TRY IT
Take the whole listing and reproduce it exactly, pictures excepted.

** Opening DATA EXCERPT block **

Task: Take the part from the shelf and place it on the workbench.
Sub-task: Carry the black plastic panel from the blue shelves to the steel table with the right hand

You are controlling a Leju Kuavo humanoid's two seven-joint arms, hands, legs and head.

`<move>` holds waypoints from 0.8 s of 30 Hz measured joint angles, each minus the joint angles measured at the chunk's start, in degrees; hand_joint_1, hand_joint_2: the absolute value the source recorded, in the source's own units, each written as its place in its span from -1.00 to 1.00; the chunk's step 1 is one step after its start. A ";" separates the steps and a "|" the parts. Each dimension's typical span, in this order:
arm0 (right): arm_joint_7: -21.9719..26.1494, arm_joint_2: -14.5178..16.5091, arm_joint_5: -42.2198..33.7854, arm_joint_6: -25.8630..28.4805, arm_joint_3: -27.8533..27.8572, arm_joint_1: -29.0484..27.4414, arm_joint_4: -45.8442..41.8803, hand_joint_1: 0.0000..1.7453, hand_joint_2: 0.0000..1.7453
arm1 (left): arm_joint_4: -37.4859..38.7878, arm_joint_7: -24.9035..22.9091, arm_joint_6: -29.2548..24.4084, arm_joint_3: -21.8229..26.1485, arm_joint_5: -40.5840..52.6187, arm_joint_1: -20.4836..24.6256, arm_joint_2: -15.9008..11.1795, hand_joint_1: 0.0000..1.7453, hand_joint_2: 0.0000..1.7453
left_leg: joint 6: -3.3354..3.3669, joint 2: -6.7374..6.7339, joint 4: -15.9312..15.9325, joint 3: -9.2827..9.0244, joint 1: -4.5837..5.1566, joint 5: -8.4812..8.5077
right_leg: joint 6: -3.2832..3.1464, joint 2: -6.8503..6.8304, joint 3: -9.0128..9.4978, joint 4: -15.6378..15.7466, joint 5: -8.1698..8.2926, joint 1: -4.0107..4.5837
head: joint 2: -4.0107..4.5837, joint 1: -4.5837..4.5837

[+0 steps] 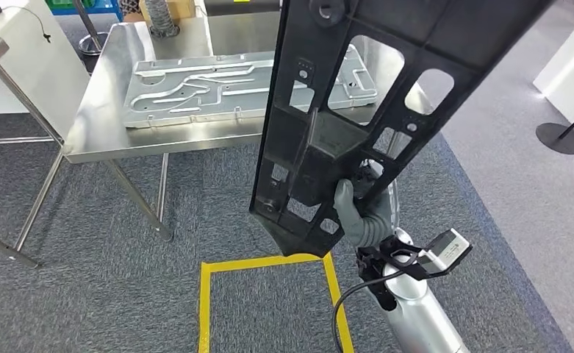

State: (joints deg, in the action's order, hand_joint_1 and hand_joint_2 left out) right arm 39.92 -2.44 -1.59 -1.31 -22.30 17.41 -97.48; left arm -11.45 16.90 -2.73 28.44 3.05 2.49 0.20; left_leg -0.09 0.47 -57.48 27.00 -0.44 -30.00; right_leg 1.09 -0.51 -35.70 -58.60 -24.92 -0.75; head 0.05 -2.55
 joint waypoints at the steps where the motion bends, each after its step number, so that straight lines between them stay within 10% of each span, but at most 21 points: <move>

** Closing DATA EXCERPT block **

EXERCISE OUTPUT
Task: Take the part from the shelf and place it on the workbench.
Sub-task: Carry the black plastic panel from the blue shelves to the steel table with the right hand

You are controlling a Leju Kuavo humanoid's two seven-joint arms, hands, legs and head.

`<move>` holds waypoints from 0.8 s of 30 Hz measured joint angles, each minus the joint angles measured at the chunk's start, in degrees; hand_joint_1, hand_joint_2: the absolute value the source recorded, in the source's own units, each written as its place in its span from -1.00 to 1.00; the chunk's step 1 is one step after its start. A ";" separates the steps and a "|" the parts. Each dimension's typical span, in this order:
arm0 (right): arm_joint_7: -21.9719..26.1494, arm_joint_2: -14.5178..16.5091, arm_joint_5: -42.2198..33.7854, arm_joint_6: -25.8630..28.4805, arm_joint_3: -27.8533..27.8572, arm_joint_1: -29.0484..27.4414, arm_joint_4: -45.8442..41.8803, hand_joint_1: 0.0000..1.7453, hand_joint_2: 0.0000..1.7453
arm1 (left): arm_joint_4: -37.4859..38.7878, arm_joint_7: -24.9035..22.9091, arm_joint_6: -29.2548..24.4084, arm_joint_3: -21.8229..26.1485, arm_joint_5: -40.5840..52.6187, arm_joint_1: -20.4836..24.6256, arm_joint_2: -15.9008..11.1795, hand_joint_1: 0.0000..1.7453, hand_joint_2: 0.0000..1.7453
left_leg: joint 6: -3.3354..3.3669, joint 2: -6.7374..6.7339, joint 4: -15.9312..15.9325, joint 3: -9.2827..9.0244, joint 1: -4.5837..5.1566, joint 5: -8.4812..8.5077
right_leg: joint 6: -3.2832..3.1464, joint 2: -6.8503..6.8304, joint 3: -9.0128..9.4978, joint 4: -15.6378..15.7466, joint 5: -8.1698..8.2926, joint 1: -4.0107..4.5837
head: joint 2: -4.0107..4.5837, joint 1: -4.5837..4.5837

[+0 steps] 

State: (joints deg, in the action's order, hand_joint_1 and hand_joint_2 left out) right arm 39.92 -2.44 -1.59 -1.31 -22.30 17.41 -97.48; left arm -11.45 16.90 -2.73 28.44 3.05 2.49 0.20; left_leg -0.09 0.47 -57.48 27.00 -0.44 -30.00; right_leg 1.09 -0.51 -35.70 -58.60 -24.92 -0.75; head 0.05 -2.55
 joint waypoints at the steps where the motion bends, each after its step number, so that straight lines between them stay within 10% of each span, but at most 21 points: <move>

There's nothing left to add to the answer.